> STUDY MATERIAL:
______

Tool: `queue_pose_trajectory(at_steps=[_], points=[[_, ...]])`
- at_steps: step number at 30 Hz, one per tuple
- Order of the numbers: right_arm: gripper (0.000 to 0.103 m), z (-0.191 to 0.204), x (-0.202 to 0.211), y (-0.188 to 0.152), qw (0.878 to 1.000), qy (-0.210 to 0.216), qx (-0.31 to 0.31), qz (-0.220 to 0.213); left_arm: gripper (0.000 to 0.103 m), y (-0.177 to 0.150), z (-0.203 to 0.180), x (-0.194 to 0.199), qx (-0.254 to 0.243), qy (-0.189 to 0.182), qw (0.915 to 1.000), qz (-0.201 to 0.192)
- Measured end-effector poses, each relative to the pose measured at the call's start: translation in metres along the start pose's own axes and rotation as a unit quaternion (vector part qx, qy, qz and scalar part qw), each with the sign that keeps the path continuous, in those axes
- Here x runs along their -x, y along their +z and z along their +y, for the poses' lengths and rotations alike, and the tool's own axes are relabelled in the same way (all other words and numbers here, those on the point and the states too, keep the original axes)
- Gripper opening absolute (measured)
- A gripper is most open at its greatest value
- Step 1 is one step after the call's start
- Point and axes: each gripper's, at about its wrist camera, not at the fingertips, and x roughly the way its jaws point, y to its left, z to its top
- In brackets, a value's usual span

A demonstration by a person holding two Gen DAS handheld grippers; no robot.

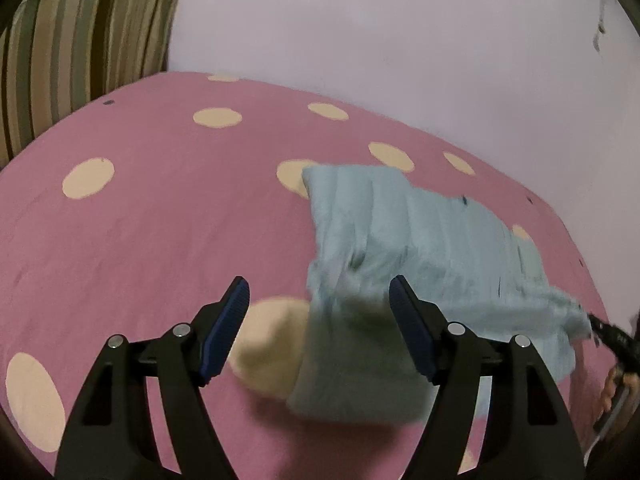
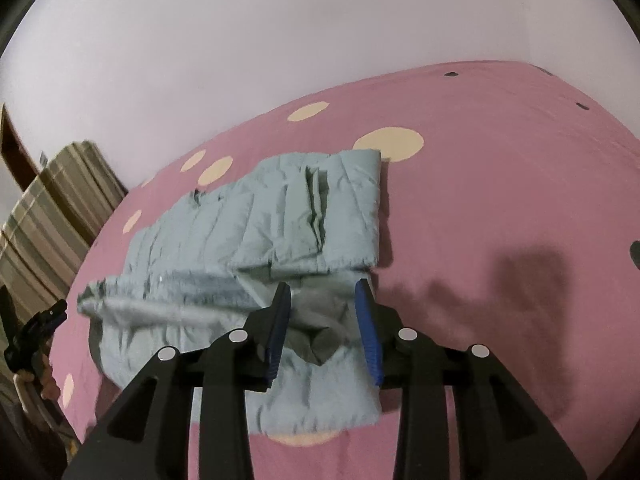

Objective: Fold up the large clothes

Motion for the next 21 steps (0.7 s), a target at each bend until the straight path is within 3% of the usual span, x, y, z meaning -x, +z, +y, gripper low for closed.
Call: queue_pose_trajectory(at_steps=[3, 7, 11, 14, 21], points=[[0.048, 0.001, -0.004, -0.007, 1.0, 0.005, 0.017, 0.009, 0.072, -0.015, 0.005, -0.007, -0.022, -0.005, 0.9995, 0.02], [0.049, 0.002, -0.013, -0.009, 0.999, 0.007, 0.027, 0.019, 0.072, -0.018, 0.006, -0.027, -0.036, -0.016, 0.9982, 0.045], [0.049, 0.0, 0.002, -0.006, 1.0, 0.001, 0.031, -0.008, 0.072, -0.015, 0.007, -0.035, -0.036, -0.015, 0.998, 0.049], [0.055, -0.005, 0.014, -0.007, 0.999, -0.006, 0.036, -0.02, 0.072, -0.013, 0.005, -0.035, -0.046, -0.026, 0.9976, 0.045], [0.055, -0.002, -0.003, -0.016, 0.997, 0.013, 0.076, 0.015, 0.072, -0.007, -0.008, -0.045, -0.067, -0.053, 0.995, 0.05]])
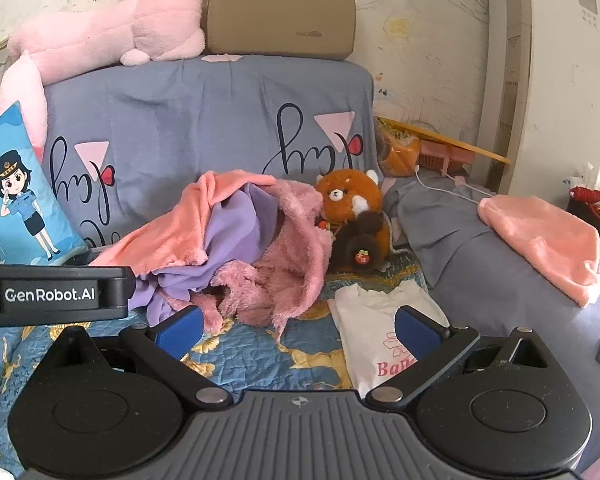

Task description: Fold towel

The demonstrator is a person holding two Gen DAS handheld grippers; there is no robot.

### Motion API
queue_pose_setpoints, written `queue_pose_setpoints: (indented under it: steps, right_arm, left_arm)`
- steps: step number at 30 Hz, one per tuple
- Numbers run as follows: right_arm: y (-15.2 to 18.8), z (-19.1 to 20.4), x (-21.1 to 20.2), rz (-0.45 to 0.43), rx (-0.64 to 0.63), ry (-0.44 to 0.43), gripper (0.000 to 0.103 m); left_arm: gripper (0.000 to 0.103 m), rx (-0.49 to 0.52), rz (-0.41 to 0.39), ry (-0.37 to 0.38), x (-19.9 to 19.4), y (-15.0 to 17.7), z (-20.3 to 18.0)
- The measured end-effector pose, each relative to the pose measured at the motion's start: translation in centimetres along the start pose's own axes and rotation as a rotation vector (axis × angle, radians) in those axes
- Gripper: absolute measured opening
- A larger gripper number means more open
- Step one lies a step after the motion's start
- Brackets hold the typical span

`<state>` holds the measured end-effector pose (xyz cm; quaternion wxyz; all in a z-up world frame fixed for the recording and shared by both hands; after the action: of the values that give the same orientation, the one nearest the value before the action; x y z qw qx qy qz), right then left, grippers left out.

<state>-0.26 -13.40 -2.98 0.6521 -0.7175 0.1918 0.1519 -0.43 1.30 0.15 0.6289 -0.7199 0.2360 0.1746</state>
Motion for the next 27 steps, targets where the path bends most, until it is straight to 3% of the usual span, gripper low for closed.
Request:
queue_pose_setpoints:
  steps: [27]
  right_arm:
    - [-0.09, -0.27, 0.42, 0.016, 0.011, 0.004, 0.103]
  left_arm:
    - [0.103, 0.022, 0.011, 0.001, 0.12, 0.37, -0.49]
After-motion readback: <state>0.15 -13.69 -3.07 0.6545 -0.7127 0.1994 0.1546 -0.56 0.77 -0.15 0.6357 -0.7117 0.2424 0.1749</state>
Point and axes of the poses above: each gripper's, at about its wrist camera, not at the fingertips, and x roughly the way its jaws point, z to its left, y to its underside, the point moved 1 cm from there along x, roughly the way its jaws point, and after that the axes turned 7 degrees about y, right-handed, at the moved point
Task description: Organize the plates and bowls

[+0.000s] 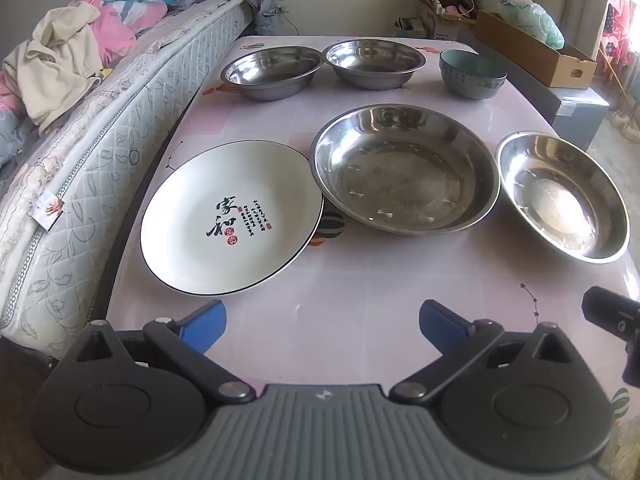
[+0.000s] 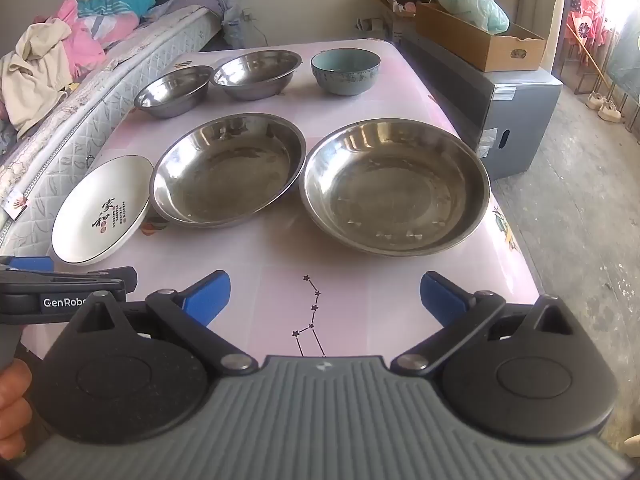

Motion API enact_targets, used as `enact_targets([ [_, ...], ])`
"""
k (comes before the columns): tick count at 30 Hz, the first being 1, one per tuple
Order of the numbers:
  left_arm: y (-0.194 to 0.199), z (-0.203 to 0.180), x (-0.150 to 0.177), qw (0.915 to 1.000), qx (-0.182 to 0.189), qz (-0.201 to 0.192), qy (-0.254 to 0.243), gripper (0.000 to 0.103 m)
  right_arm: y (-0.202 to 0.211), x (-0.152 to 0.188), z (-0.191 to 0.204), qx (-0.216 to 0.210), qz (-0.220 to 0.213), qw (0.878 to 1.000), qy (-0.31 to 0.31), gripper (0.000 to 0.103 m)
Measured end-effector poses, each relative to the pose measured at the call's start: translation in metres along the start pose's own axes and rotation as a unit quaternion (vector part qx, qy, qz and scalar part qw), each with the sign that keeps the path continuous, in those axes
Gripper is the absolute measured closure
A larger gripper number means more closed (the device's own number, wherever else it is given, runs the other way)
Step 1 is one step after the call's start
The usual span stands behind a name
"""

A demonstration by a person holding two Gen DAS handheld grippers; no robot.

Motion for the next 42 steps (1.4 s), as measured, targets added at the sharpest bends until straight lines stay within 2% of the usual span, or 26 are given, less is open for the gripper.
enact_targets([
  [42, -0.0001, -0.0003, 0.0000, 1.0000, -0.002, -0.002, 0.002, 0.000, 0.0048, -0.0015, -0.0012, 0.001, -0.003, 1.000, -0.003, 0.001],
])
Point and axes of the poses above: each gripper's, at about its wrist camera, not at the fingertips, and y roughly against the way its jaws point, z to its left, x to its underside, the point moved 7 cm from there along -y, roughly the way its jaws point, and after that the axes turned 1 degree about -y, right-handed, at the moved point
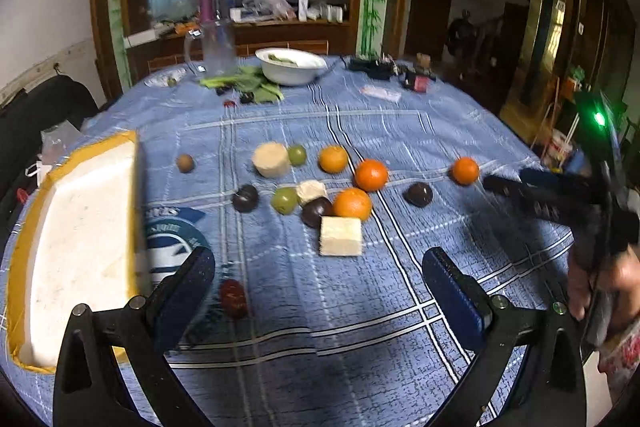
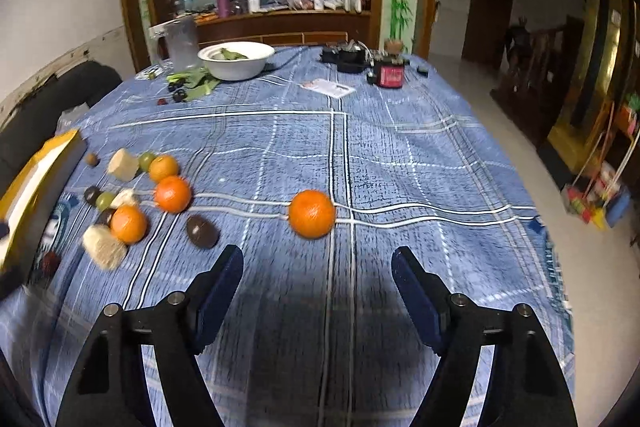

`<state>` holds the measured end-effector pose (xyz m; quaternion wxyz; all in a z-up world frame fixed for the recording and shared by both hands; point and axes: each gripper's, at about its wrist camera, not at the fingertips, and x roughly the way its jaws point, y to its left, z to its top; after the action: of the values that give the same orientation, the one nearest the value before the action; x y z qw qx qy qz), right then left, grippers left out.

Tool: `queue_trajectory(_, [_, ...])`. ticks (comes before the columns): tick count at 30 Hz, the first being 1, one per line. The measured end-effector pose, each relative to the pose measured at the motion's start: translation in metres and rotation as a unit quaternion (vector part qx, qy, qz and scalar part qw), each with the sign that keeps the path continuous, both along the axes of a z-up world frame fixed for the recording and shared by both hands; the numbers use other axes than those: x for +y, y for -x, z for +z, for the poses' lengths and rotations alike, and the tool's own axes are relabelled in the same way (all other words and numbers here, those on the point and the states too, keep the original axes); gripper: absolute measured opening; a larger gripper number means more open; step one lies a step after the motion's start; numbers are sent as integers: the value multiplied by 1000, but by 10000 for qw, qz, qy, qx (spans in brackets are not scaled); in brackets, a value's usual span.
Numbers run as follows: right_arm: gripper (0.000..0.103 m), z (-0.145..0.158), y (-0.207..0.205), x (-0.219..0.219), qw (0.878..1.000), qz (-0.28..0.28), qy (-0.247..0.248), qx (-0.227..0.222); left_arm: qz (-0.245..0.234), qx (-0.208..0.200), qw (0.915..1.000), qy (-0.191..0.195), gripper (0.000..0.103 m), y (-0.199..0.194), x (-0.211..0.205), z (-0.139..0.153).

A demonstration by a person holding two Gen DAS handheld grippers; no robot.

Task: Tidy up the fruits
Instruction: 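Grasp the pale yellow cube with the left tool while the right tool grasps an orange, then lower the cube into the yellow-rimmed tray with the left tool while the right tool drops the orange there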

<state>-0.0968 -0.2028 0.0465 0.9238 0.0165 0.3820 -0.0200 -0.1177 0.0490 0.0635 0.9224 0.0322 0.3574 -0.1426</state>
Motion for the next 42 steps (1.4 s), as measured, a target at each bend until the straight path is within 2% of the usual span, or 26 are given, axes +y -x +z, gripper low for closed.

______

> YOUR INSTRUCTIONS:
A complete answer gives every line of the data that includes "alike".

> TASK RESPONSE:
- Here x runs along their -x, y along their +z and z along their +y, for the poses' lengths and rotations alike, and the tool's own axes are relabelled in the same way (all other words and numbers here, those on the point and the states too, keep the original axes)
Tool: `queue_trajectory(_, [_, ...])`. ticks (comes before the columns): tick count at 30 Hz, the first being 1, one per line. The measured end-effector pose, each relative to the pose measured at the motion's start: translation in metres and rotation as a unit quaternion (vector part qx, qy, qz and scalar part qw), each with the sign that keeps the path continuous, both along the axes of a z-up world frame fixed for the recording and shared by both hands; the numbers use other axes than those: x for +y, y for -x, z for +z, for the poses' lengths and rotations alike, and the tool's own axes are relabelled in the same way (all other words and numbers here, those on the point and the states too, keep the original axes); gripper: absolute measured opening; a larger gripper number means more open; step one lies a step after the motion's start; numbers are sent as integers: the value multiplied by 1000, but by 10000 for qw, qz, qy, qx (spans in brackets are not scaled); in brackets, a value's usual span.

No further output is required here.